» **THE TASK**: Each line in the entries below that contains the word "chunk" counts once. Report how many there are and nothing more.

» **DATA SHOWN**:

□ □ □ □

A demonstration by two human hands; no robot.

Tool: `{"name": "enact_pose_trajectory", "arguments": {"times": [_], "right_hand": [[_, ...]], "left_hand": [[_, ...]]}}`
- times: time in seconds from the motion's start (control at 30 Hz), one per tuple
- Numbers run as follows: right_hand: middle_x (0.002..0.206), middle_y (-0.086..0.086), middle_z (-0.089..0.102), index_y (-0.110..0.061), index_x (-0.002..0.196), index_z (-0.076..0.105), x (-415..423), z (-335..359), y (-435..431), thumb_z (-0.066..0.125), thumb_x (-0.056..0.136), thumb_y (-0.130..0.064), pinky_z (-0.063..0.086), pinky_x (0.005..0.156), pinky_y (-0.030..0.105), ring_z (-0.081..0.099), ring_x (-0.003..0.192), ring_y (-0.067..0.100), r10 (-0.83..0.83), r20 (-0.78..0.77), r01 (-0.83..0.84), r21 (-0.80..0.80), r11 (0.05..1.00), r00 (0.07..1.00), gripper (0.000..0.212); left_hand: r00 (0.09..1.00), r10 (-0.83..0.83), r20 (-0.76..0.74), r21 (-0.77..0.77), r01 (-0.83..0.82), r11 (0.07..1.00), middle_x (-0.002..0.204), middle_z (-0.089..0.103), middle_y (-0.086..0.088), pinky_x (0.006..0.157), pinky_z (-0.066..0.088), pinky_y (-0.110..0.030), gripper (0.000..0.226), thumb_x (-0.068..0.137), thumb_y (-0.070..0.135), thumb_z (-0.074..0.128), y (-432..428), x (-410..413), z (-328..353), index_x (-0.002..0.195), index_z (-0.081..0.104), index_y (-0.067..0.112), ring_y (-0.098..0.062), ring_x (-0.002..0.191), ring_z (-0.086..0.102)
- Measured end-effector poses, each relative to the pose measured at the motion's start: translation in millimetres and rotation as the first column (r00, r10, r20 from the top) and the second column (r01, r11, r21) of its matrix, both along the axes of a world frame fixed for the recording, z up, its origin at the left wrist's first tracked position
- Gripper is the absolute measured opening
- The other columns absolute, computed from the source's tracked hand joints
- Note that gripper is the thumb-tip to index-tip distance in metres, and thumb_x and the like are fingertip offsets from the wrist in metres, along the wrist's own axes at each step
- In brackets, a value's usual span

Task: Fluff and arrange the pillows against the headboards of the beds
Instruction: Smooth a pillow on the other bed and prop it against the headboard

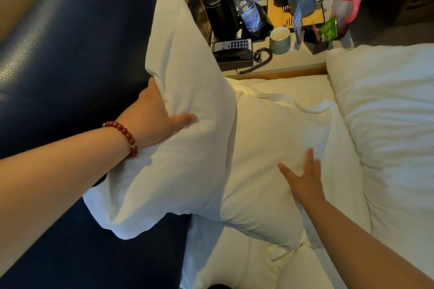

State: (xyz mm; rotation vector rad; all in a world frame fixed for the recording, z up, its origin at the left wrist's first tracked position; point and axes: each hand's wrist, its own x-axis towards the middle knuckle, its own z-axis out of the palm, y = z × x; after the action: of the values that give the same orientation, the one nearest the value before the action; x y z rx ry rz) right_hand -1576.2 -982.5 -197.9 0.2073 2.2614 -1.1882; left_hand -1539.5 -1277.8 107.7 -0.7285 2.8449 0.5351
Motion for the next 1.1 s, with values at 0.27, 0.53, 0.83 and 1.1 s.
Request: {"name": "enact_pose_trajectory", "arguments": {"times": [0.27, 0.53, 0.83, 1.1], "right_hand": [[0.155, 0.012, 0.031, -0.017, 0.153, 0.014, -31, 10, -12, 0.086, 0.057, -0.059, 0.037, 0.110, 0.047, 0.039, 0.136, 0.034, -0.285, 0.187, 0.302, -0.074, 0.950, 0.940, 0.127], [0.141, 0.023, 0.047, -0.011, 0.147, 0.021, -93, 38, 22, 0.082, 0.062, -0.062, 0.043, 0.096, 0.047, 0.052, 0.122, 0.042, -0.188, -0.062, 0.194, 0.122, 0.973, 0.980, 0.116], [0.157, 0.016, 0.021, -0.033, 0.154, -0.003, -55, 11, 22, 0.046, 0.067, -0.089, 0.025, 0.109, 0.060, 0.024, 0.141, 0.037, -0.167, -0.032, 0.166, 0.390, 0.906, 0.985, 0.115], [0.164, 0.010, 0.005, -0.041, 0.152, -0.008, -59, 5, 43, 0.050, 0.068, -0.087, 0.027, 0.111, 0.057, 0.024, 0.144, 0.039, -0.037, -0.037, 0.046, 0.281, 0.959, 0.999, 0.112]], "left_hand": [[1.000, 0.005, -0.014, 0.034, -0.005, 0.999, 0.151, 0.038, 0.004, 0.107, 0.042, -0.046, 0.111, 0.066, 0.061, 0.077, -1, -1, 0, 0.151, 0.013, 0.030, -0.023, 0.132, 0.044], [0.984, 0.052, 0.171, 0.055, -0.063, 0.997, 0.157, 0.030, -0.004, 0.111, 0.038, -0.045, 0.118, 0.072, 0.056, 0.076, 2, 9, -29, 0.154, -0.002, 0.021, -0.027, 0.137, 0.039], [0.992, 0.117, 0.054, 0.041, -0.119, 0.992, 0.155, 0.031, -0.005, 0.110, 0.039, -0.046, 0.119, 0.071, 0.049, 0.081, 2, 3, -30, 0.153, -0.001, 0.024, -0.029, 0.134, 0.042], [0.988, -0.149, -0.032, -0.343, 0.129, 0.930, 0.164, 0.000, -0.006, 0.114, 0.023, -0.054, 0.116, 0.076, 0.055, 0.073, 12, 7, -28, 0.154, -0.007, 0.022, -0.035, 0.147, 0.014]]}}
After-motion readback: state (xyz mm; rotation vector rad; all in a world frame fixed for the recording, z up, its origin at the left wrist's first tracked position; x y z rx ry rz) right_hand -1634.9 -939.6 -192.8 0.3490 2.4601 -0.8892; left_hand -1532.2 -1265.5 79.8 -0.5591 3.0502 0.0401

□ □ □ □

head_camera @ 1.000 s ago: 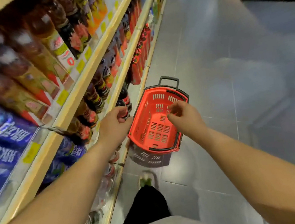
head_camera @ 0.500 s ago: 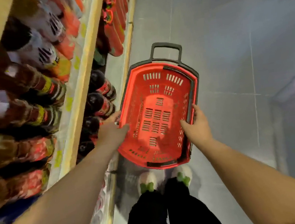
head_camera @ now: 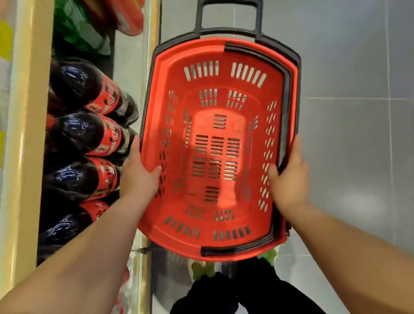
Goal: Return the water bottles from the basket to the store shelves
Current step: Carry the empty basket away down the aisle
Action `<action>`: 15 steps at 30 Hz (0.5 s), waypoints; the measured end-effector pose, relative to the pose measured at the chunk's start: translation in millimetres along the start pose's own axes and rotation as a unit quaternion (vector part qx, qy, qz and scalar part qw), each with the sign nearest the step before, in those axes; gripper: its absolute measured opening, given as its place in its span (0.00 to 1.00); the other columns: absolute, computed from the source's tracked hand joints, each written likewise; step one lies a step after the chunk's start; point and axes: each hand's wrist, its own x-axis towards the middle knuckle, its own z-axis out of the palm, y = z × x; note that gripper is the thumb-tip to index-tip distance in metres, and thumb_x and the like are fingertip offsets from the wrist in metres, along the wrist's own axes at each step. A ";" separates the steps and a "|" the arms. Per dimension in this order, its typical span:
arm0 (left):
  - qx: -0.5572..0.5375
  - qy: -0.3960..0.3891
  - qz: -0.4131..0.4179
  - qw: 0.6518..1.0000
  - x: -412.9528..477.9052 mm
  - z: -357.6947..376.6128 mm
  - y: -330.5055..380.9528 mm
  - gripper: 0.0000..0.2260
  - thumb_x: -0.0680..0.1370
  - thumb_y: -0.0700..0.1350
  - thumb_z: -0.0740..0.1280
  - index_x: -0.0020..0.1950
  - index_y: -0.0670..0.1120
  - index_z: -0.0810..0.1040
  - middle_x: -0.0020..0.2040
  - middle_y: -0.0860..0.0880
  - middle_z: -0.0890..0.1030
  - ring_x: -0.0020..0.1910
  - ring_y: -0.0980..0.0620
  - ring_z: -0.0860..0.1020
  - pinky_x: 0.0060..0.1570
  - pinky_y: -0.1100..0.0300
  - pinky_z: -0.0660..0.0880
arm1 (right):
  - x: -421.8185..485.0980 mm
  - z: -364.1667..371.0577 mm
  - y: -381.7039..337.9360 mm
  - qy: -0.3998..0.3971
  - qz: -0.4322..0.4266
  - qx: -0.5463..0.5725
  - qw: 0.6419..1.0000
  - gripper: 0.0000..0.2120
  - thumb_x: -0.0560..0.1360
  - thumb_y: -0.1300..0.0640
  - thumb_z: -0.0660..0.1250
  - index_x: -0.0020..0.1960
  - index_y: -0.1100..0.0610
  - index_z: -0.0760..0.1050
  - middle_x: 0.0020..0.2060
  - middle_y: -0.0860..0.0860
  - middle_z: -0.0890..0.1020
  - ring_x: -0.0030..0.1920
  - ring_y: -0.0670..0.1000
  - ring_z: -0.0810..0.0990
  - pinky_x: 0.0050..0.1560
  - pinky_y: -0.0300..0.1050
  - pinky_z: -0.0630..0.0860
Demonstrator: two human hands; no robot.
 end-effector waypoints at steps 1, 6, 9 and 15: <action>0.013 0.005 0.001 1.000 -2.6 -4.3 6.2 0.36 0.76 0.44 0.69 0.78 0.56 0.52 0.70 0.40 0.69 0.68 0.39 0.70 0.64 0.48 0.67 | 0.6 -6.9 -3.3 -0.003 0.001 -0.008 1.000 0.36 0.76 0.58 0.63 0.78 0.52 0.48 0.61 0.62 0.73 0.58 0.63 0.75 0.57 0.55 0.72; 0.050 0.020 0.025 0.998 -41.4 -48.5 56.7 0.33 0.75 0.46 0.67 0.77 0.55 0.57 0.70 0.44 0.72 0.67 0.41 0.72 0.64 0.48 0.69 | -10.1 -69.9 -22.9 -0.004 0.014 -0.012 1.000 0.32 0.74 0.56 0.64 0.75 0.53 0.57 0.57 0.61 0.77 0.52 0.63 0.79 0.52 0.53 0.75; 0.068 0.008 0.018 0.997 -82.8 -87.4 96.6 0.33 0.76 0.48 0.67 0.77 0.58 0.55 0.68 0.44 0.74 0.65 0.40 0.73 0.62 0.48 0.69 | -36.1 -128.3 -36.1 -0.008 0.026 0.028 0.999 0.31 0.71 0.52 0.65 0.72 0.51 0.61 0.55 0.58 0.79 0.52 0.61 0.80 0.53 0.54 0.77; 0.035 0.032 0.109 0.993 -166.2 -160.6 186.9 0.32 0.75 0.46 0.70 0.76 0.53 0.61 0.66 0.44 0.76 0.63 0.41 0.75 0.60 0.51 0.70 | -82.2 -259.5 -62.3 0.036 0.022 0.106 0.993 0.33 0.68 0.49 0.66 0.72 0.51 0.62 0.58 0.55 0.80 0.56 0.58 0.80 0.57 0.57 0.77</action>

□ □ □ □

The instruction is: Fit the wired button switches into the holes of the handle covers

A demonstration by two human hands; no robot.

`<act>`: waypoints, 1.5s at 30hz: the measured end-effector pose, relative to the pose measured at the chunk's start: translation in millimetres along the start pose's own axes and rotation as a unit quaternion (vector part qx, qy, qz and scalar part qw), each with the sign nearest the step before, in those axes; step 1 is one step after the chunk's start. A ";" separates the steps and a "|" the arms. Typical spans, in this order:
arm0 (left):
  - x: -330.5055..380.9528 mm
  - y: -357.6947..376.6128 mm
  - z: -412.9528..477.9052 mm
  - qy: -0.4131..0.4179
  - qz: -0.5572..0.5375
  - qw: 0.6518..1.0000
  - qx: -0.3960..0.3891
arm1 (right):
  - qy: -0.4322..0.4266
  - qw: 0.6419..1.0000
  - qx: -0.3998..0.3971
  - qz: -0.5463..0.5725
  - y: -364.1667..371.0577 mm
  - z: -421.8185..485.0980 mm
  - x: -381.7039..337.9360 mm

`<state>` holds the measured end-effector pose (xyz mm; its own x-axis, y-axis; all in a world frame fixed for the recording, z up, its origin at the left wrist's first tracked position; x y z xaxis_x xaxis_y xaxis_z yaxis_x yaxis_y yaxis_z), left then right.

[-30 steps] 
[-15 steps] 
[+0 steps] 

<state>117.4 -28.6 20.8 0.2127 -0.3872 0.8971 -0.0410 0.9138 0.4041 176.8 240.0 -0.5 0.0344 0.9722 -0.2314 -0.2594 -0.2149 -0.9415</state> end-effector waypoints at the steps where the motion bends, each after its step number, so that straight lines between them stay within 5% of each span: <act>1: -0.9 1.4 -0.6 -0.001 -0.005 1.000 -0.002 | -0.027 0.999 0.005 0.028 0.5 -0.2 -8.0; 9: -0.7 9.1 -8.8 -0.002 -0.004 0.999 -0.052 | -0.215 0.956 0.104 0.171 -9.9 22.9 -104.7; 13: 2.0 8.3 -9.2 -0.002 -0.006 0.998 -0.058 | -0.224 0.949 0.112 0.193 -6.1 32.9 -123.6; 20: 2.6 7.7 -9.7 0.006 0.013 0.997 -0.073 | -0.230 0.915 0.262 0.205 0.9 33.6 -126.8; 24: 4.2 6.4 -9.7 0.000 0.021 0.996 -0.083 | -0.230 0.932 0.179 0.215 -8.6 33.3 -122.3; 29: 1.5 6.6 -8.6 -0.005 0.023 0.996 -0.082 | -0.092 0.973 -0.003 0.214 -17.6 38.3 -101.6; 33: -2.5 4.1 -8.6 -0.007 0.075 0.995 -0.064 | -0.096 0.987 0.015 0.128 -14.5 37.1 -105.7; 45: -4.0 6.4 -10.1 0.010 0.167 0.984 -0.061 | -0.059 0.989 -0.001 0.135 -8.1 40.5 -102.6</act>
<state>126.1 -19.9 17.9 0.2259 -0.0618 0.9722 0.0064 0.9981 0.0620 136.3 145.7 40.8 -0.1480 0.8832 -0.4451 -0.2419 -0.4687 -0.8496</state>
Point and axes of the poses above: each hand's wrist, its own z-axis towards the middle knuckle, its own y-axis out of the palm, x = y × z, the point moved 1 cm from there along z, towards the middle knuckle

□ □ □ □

» **RESPONSE TO THIS EXERCISE**: 2